> _WORK TO COMPLETE_: Will you quote precisely the lines that run from the top of the material below to the line containing "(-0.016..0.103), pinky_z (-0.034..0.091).", both ends included?

____________

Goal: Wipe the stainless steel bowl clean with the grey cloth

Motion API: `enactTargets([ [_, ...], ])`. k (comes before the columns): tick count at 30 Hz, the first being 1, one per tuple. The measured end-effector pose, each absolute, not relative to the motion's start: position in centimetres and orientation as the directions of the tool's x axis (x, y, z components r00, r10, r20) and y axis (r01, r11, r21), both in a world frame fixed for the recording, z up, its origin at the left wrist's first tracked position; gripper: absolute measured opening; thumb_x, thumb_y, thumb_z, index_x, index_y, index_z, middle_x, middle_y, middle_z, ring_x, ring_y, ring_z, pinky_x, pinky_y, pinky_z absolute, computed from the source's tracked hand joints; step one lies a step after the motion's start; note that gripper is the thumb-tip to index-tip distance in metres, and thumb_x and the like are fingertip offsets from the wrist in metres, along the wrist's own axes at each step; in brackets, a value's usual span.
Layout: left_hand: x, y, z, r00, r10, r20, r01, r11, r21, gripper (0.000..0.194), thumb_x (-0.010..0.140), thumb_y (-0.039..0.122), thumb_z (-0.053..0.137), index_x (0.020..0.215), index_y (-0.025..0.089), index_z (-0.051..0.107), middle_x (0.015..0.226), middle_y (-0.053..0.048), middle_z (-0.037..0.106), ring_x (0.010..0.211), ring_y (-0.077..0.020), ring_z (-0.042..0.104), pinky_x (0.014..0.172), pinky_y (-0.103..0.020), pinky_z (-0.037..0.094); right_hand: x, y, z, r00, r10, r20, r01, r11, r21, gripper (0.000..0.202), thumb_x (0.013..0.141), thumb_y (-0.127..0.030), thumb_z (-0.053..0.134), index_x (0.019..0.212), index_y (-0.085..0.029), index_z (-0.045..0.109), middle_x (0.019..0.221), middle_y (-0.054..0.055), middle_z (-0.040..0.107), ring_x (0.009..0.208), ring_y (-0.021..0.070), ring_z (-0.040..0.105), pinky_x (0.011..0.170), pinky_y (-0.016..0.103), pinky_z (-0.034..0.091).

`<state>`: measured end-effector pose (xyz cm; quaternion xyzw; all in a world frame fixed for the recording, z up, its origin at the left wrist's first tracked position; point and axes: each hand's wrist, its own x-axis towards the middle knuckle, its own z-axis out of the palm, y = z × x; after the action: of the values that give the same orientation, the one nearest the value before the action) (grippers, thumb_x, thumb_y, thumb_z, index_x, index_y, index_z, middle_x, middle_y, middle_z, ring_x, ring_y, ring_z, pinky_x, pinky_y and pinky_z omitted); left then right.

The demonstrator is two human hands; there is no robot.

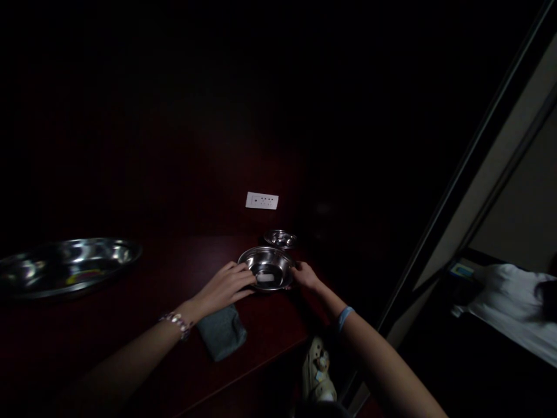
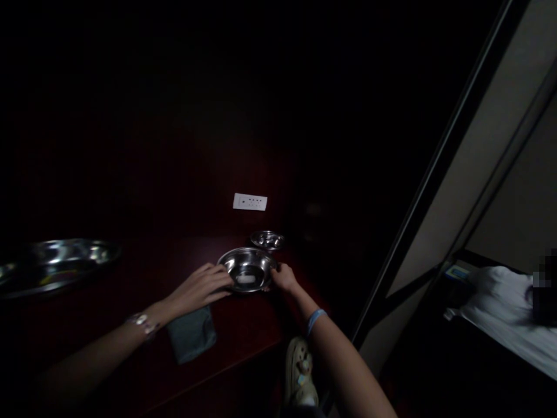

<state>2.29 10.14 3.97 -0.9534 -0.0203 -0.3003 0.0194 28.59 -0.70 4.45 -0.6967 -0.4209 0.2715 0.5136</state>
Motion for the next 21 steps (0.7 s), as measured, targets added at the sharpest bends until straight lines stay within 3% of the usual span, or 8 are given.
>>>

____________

> _RESPONSE TO THE TASK_:
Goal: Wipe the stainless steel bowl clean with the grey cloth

Motion API: `enactTargets([ [_, ...], ])`. k (comes before the columns): tick count at 30 Hz, the first being 1, one per tuple. The measured end-effector pose, each absolute, not relative to the motion's start: position in centimetres and orientation as the directions of the tool's x axis (x, y, z components r00, r10, r20) and y axis (r01, r11, r21), both in a world frame fixed for the recording, z up, its origin at the left wrist's first tracked position; gripper: absolute measured opening; thumb_x, thumb_y, thumb_z, index_x, index_y, index_z, middle_x, middle_y, middle_z, ring_x, ring_y, ring_z, pinky_x, pinky_y, pinky_z absolute, computed from the source's tracked hand joints; step one lies a step after the motion's start; note that gripper is the thumb-tip to index-tip distance in metres, and thumb_x and the like are fingertip offsets from the wrist in metres, along the wrist's own axes at each step; in brackets, a value's usual span.
Layout: left_hand: x, y, z, r00, r10, r20, r01, r11, r21, gripper (0.000..0.194), thumb_x (-0.010..0.140), thumb_y (-0.039..0.122), thumb_z (-0.053..0.137), index_x (0.020..0.215), index_y (-0.025..0.089), index_z (-0.051..0.107), middle_x (0.015..0.226), middle_y (-0.053..0.048), middle_z (-0.037..0.106), ring_x (0.010..0.211), ring_y (-0.077..0.020), ring_z (-0.042..0.104), pinky_x (0.014..0.172), pinky_y (-0.103..0.020), pinky_z (-0.037..0.094); right_hand: x, y, z, r00, r10, r20, r01, r11, r21, gripper (0.000..0.202), thumb_x (0.013..0.141), thumb_y (-0.127..0.030), thumb_z (-0.053..0.134), index_x (0.019..0.212), index_y (-0.085..0.029), index_z (-0.045..0.109), middle_x (0.019..0.221), middle_y (-0.054..0.055), middle_z (-0.040..0.107), ring_x (0.009..0.208), ring_y (-0.021..0.070), ring_z (-0.040..0.105), pinky_x (0.011..0.170), pinky_y (-0.016..0.103), pinky_z (-0.034..0.091).

The exercise requires no additional output.